> [Directions for this task] Repeat verbatim every line of the material, beginning at the line that holds "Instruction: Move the" and ending at its last line.

> [Source data]
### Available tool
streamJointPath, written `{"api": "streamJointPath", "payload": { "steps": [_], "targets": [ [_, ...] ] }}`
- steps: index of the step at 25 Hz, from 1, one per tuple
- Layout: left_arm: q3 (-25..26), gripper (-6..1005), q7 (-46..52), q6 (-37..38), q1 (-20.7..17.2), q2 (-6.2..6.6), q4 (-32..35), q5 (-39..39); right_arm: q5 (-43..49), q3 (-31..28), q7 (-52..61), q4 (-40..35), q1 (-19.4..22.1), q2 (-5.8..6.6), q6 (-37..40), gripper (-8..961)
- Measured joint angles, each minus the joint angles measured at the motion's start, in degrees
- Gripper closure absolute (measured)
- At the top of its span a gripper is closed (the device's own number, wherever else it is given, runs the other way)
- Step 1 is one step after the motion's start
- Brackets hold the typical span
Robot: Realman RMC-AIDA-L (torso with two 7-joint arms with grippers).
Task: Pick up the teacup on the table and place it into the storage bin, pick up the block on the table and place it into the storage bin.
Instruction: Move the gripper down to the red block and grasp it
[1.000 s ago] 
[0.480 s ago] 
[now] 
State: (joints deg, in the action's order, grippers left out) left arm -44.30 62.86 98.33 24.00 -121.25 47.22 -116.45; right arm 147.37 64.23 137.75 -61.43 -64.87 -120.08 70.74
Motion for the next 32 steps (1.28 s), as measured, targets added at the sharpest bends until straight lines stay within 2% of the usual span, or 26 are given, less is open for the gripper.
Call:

> [Task result]
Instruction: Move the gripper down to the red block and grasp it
[1.000 s ago] 
[0.480 s ago] 
[now] 
State: (joints deg, in the action's order, grippers left out) left arm -44.30 62.86 98.33 24.00 -121.25 47.22 -116.45; right arm 147.37 64.23 137.75 -61.43 -64.87 -120.08 70.74
Motion for the next 32 steps (1.28 s), as measured, targets added at the sharpest bends until straight lines stay within 2% of the usual span, or 26 are given, less is open for the gripper.
Call:

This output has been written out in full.